TASK PROMPT: Output range, inclusive: from the line containing "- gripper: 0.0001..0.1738" to the line containing "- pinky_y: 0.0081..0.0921". Restate those lines from the data below word for word and only those.

SOURCE MATERIAL:
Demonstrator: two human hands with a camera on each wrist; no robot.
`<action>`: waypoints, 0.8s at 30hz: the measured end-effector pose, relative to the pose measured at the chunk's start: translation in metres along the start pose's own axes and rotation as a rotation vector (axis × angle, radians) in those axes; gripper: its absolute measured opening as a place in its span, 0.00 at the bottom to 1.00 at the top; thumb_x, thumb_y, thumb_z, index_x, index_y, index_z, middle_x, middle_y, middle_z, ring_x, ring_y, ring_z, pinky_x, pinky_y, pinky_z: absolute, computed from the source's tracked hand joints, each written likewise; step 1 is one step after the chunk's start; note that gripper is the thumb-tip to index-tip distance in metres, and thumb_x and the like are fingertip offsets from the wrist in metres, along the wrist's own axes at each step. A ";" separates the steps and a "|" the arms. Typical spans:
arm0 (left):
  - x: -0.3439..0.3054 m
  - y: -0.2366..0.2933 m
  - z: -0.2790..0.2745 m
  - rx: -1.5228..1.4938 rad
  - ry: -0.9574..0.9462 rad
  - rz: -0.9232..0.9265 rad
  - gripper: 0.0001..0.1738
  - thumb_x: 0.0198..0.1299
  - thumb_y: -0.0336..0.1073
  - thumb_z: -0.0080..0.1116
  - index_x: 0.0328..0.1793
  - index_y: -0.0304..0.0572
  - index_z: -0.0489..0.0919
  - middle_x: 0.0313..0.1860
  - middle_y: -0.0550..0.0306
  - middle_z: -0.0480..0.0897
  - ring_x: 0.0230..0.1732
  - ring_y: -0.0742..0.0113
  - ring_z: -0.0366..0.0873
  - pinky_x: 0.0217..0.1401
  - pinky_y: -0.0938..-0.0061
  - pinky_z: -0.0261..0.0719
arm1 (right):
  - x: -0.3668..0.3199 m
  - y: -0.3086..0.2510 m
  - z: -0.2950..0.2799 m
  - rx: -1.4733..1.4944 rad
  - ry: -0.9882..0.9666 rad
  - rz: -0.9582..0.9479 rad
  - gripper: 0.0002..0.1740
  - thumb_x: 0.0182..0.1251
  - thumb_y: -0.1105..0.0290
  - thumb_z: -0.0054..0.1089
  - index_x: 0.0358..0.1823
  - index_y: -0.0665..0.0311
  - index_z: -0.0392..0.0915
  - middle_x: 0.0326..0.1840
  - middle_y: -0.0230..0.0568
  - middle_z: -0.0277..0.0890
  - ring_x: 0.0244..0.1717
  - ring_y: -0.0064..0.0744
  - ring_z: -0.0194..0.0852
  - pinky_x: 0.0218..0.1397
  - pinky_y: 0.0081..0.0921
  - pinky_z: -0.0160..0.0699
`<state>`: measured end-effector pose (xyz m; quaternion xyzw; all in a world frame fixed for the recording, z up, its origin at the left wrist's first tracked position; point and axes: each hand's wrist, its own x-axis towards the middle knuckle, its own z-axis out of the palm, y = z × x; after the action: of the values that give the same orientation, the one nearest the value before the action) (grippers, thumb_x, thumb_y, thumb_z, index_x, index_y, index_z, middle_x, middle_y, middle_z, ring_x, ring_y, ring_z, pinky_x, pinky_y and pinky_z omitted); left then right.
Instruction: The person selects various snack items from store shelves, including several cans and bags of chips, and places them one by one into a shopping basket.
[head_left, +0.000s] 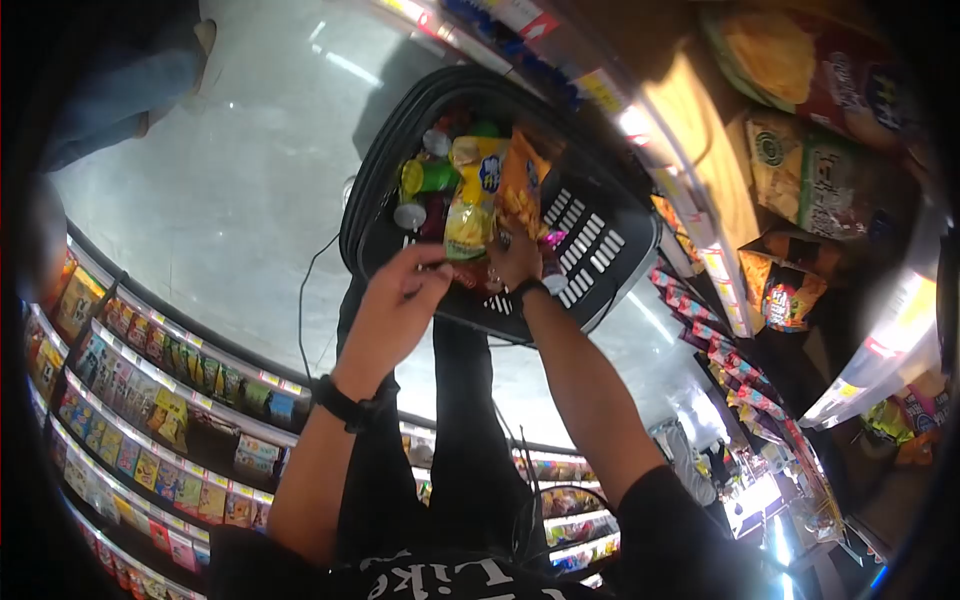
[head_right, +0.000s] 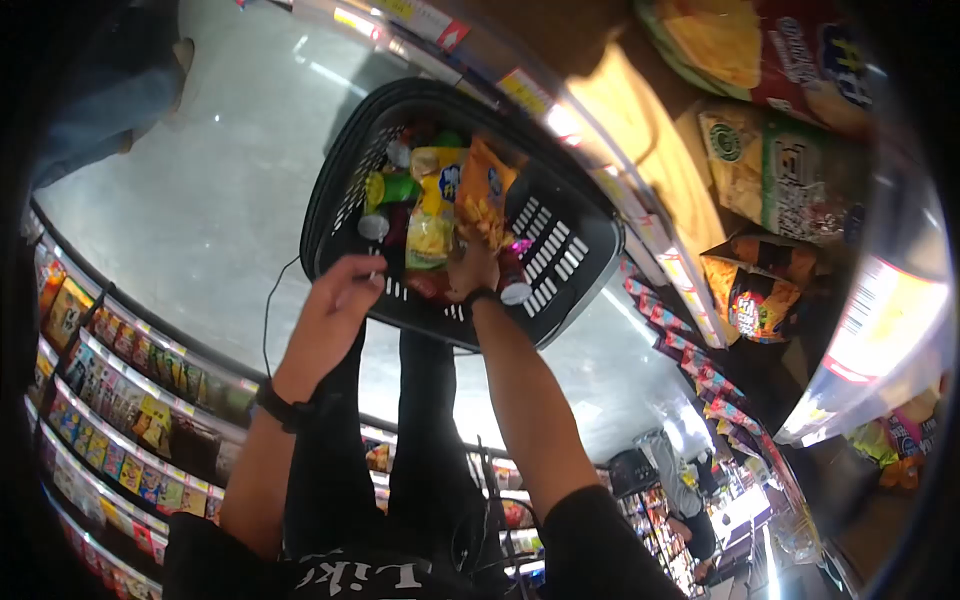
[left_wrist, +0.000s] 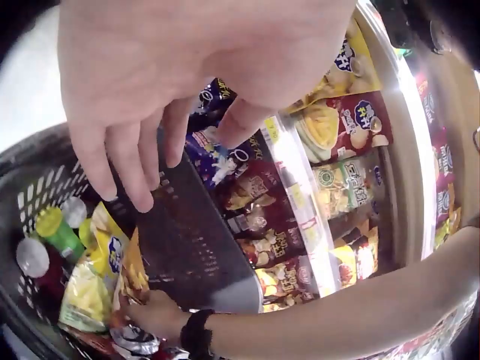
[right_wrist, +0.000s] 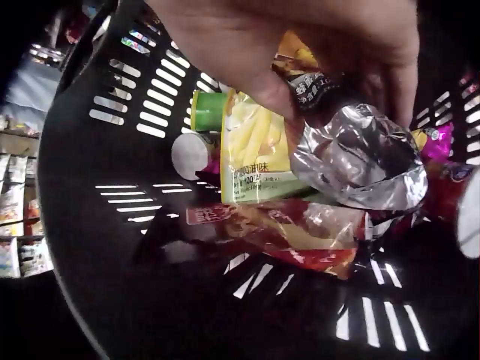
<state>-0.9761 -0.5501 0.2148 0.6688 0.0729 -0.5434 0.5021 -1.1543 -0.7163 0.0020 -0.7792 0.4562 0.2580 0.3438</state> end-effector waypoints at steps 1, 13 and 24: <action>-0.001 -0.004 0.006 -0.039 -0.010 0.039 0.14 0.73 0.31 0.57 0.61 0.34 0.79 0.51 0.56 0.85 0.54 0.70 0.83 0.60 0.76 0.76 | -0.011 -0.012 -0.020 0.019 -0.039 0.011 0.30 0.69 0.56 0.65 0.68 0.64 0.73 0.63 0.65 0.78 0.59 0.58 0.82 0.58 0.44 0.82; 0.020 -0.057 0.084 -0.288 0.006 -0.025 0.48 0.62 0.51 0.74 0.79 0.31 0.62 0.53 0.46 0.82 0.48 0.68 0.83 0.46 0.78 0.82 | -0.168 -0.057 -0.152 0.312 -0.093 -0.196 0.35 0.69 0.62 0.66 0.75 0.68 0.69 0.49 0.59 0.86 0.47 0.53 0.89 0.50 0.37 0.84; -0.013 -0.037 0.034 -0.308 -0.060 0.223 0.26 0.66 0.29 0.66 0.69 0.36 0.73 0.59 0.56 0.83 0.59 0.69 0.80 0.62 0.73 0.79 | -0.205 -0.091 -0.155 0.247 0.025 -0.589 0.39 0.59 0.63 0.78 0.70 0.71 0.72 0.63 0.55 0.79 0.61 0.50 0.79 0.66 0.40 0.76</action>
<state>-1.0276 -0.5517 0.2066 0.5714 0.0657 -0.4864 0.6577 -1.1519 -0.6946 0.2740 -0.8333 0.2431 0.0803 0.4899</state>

YOUR SOLUTION:
  - gripper: 0.0001..0.1738
  - thumb_x: 0.0198..0.1299
  - thumb_y: -0.0336..0.1073
  - thumb_z: -0.0080..0.1116
  - index_x: 0.0328..0.1793
  - index_y: -0.0304..0.0572
  - index_z: -0.0489..0.0919
  - middle_x: 0.0313..0.1860
  - middle_y: -0.0550..0.0306
  - middle_z: -0.0480..0.0897
  - ring_x: 0.0230..0.1732
  - ring_y: -0.0742..0.0113
  - ring_z: -0.0366..0.0873
  - pinky_x: 0.0217..0.1401
  - pinky_y: -0.0938..-0.0061
  - pinky_z: -0.0261..0.0719
arm1 (right):
  - x: -0.3668..0.3199 m
  - y: -0.3086..0.2510 m
  - z: -0.2950..0.2799 m
  - rx: -1.4733..1.4944 rad
  - ry: -0.9882..0.9666 rad
  - rz: -0.9582..0.9479 rad
  - gripper: 0.0002..0.1740
  - thumb_x: 0.0182..0.1251
  - thumb_y: -0.1105..0.0290
  - thumb_z: -0.0054..0.1089
  - index_x: 0.0358..0.1823
  - index_y: -0.0665..0.0311
  - index_z: -0.0392..0.0915
  - middle_x: 0.0326..0.1840
  - middle_y: -0.0230..0.0568
  - middle_z: -0.0277..0.0890
  - ring_x: 0.0244..0.1717
  - ring_y: -0.0064..0.0744
  - ring_z: -0.0194..0.0852
  - pinky_x: 0.0218..0.1397
  - pinky_y: 0.0081..0.0921

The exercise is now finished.